How to Eat (so far) – by Tim Wynne

06/12/2018

WARNING! Turn away if you are hungry!

Tim Wynne tucking into a delicious cake and his partner tucking into a burger!

 

I’m late to most things. A never ending reminder of how out of touch and easily excitable I am. I’ll be the first to admit to that. Just this year I’ve discovered the brussels sprout, as if by voyage to unchartered lands I’ve discovered something previously unimaginable. I am, easily, that one friend in the group desperate to show everyone a cool new coffee shop around the corner only to lead them to a decade old Starbucks. It’s something innate I’ll likely never shake off. Brussels sprouts aside, food is the exception to this rule. Here’s everything I’ve learned about how to eat (so far).

 

At Six:

A sufficiently blended pasta sauce can hide any vegetable. Lettuce can be added to any sandwich with the right conviction. Maybe not jam or peanut butter though. And a one-pound limit for the pick and mix on a Friday can negate the worst of anxieties around tooth decay. The fruit salad ones can even pull out the most stubborn of milk teeth.

 

At Thirteen:

Two Pounds worth of pocket money gives you an entire Saturday of freedom. A milkshake from the leisure centre, popcorn chicken from KFC. You’ll be running around so much, there’s not enough time to worry about the calories. Home Bargains will have a box of soft cookies for a solid month that will give you, for 59p, one each while you and your friends wait for the rain to stop.

 

At Sixteen:

A lot of gloopy, sticky rice and lentils. You won’t notice you’ve not had a Sunday Roast in months. You’ve always hated them anyway. A weekly shop for the three of us, twenty pounds if they can spare it. Tinned chickpeas can save any meal and fill any hunger. You’ll learn the timelessness of beans on toast, and the stew your father can make with all this free time.

 

At Seventeen:

You’ll regret the weekends of KFC. Go a little mad on spinach smoothies, and not have the heart to tell your Mum you fancy joining a gym. You’ll go through a lot of couscous and soup. Eat your first salad and never look back. Stay behind after lessons because your teacher thinks you’re ill, and you’ll laugh that it’s an old jumper gone saggy in the wash.

 

At Twenty-Two:

Olive oil is the new black and the gym just isn’t for you.

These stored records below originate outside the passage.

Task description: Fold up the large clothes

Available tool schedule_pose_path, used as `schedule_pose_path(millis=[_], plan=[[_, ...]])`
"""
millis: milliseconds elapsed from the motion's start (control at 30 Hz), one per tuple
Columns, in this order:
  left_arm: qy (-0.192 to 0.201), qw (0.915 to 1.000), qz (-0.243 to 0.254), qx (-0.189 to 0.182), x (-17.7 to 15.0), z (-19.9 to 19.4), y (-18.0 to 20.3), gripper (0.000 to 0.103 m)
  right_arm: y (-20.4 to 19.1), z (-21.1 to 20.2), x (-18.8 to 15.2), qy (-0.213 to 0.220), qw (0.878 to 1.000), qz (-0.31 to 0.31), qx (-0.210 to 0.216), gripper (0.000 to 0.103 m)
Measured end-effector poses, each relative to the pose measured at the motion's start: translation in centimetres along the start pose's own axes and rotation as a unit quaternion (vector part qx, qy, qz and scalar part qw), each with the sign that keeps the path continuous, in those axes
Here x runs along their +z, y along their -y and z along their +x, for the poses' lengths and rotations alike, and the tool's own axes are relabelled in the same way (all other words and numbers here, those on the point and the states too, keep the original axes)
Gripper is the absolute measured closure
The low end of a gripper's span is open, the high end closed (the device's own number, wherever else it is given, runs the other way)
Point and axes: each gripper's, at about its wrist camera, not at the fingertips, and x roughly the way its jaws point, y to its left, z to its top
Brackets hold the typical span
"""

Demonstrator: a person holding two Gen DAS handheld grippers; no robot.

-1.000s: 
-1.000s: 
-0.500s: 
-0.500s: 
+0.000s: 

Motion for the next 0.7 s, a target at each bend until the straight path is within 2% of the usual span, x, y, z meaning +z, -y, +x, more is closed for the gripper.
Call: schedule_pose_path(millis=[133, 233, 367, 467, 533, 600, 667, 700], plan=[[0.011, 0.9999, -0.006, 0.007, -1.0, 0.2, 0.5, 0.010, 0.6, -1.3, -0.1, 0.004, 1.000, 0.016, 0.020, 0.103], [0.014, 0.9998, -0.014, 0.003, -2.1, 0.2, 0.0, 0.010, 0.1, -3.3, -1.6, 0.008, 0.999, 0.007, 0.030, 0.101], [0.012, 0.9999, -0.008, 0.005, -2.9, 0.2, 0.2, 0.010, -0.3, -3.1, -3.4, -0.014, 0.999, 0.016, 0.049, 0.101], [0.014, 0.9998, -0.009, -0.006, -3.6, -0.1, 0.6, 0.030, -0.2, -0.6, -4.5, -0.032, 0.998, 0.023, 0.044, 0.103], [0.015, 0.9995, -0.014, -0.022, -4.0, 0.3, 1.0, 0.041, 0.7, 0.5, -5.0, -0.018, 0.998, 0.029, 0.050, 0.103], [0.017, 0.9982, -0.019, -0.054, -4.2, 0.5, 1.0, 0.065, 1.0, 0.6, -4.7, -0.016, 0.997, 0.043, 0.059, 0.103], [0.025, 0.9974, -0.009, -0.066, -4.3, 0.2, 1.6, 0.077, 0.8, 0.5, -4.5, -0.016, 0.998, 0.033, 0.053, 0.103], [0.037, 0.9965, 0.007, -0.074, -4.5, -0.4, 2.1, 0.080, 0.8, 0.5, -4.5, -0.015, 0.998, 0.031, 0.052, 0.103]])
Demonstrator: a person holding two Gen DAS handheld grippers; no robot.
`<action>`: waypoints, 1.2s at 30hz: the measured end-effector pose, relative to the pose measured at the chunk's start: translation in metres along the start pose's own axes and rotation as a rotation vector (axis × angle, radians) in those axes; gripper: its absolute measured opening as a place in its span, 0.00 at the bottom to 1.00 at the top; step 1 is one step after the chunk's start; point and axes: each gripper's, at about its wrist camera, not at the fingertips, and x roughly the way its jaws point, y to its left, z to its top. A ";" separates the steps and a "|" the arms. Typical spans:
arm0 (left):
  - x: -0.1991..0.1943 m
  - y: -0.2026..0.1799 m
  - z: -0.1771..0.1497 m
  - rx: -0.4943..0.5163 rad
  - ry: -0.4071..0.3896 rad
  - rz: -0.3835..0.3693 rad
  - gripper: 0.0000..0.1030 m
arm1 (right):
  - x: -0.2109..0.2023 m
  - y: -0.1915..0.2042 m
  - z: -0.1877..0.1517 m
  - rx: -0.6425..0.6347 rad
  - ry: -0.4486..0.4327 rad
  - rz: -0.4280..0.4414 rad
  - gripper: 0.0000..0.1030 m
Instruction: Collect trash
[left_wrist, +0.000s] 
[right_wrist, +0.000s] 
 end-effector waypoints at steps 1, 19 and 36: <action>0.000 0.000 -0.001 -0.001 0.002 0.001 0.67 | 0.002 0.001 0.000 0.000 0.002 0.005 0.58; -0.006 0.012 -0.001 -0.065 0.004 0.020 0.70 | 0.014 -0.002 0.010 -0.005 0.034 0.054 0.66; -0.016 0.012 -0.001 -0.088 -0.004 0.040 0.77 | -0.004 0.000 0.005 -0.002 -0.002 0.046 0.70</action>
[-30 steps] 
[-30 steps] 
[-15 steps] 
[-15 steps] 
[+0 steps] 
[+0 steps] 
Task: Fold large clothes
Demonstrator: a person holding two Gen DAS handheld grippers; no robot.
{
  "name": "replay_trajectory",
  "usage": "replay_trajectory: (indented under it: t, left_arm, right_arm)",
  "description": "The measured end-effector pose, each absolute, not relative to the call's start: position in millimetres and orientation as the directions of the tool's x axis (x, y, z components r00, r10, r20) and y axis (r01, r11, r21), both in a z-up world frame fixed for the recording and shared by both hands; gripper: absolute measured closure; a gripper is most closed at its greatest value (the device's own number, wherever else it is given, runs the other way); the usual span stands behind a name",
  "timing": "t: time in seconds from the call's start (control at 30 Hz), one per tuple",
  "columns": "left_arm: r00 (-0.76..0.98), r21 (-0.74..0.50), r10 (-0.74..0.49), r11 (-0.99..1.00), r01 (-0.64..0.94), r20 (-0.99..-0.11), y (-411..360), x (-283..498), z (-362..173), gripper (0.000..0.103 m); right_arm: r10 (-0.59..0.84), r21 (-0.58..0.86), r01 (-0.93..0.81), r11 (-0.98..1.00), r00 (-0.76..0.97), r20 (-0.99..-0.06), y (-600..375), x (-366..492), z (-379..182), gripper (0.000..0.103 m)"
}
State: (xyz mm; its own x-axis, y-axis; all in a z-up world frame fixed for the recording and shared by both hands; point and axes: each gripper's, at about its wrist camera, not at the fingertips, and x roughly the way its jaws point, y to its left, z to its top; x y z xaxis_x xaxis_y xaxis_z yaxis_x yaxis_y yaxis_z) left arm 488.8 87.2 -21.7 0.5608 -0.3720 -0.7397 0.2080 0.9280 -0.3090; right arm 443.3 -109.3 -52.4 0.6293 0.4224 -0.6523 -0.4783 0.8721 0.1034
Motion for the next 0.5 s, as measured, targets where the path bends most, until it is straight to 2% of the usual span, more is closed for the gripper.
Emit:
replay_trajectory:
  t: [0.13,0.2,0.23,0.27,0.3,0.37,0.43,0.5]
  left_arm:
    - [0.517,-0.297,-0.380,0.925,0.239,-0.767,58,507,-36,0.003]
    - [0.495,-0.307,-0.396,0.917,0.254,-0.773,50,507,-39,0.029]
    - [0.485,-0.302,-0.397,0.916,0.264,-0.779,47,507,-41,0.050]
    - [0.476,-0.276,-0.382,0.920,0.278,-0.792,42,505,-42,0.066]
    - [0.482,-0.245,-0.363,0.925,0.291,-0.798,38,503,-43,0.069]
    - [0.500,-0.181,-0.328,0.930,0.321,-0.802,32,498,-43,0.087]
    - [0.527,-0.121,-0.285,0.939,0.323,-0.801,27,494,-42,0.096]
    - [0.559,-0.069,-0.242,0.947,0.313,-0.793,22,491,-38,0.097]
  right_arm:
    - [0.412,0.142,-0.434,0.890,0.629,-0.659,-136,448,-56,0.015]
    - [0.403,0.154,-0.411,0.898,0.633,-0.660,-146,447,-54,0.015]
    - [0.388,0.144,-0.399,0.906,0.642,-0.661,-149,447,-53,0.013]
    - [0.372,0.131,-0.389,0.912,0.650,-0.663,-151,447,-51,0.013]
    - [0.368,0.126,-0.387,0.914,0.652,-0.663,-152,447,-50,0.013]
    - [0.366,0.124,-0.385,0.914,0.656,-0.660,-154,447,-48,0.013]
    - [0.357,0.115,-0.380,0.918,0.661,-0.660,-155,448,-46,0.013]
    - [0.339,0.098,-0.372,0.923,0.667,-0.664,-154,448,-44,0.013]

You’ll slice cherry tomatoes in half like it’s nobody’s business. Master the art of caramelisation. Learn what it takes to feed a home, a new home of new friends, on a low income but do so proudly. Revel in peasant food and the joys of plastic bread in the morning. The sticky rice and lentils make a comeback, but now it’s a daal with dried coriander leaf and the sticky rice is perfect for your trendy new chop-sticks. Salads can be fun, but a happy person they do not make alone. Cooking out of love, and necessity, takes much of the shame out of eating. You’ll get there, you can feel it.